『──ごめん、湊人。
こんなこと湊人に言いたくないけど、なっちゃんと別れて』
そんな電話がユキからかかってきたのは、夏休みに入る少し前のことだった。
「は……?」
『今まで、黙ってたけど。
俺、ほんとは……なっちゃんのこと好きなんだよね』
ユキが、奈津美のことを……?
そんなそぶりは見せなかったのに、誰とも付き合っていなかったのは、奈津美が好きだったから……?
「……それは、知らなくてごめん。
でも──奈津美とどうして別れなくちゃいけないわけ」
じぶんでも驚くほど、冷たい声が出た。

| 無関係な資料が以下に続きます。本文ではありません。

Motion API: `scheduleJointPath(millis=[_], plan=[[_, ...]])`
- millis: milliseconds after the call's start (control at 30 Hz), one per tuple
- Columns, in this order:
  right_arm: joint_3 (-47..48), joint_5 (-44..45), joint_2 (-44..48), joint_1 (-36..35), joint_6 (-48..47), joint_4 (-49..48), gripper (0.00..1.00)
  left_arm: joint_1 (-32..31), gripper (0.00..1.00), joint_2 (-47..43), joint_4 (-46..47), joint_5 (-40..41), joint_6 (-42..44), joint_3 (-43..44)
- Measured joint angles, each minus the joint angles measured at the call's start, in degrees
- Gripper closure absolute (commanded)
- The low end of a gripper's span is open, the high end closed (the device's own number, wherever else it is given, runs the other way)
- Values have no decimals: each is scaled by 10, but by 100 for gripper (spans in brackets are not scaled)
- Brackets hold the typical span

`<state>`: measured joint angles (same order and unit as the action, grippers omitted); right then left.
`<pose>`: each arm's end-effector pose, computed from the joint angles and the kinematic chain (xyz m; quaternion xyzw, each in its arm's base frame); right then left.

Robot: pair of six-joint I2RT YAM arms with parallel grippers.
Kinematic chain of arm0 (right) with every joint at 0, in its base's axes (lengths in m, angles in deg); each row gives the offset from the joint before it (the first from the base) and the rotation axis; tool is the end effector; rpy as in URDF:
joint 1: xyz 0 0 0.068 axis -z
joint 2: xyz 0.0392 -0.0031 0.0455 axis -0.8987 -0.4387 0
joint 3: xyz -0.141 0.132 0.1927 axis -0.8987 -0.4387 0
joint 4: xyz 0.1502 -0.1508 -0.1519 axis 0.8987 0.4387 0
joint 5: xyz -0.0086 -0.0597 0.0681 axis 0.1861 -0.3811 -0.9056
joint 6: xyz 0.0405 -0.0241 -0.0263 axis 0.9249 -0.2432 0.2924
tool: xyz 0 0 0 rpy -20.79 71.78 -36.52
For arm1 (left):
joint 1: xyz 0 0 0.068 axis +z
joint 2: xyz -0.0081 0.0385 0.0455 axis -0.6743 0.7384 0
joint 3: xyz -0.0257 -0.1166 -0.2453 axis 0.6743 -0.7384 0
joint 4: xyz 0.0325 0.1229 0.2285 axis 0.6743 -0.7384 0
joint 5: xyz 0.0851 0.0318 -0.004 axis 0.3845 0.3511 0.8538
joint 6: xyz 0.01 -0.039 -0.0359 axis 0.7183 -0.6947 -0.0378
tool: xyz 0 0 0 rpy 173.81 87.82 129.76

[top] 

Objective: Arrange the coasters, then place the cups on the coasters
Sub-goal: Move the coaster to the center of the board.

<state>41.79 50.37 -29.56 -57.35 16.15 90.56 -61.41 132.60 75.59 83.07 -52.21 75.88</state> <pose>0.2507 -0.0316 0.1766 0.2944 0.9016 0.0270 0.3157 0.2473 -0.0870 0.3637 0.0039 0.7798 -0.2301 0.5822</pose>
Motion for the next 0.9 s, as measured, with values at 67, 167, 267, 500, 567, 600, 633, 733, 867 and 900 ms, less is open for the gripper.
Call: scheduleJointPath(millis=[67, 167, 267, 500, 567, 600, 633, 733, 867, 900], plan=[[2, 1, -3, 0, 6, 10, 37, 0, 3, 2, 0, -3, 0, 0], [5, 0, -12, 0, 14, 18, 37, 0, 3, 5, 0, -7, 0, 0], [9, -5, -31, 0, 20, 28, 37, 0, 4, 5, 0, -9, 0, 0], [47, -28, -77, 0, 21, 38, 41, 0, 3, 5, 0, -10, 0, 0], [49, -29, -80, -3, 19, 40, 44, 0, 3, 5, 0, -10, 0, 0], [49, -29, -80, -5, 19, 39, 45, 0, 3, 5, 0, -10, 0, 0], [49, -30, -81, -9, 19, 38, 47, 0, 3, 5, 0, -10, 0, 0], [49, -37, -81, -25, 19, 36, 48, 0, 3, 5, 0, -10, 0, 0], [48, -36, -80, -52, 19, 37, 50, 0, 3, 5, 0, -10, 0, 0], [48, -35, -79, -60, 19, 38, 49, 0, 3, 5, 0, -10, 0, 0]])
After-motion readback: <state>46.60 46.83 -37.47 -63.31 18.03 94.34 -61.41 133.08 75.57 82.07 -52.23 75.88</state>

隣でスマホゲームをしていたヒナが、びくっと肩を震わせて顔を上げるほどには冷たい声。
『俺だってほんとは……
昨日、いい加減なっちゃんのことを諦めたくて、告白した。そしたらなっちゃん、「いいよ」って言ったんだ』
「………」
『冗談だと思ったけど、それだったら湊人と別れるから、代わりに俺から話してほしいって』
「………」
『……ごめん、湊人』
ごめんって、言われても。
正直、どう返事するのが正しいのかなんて、俺にはわからない。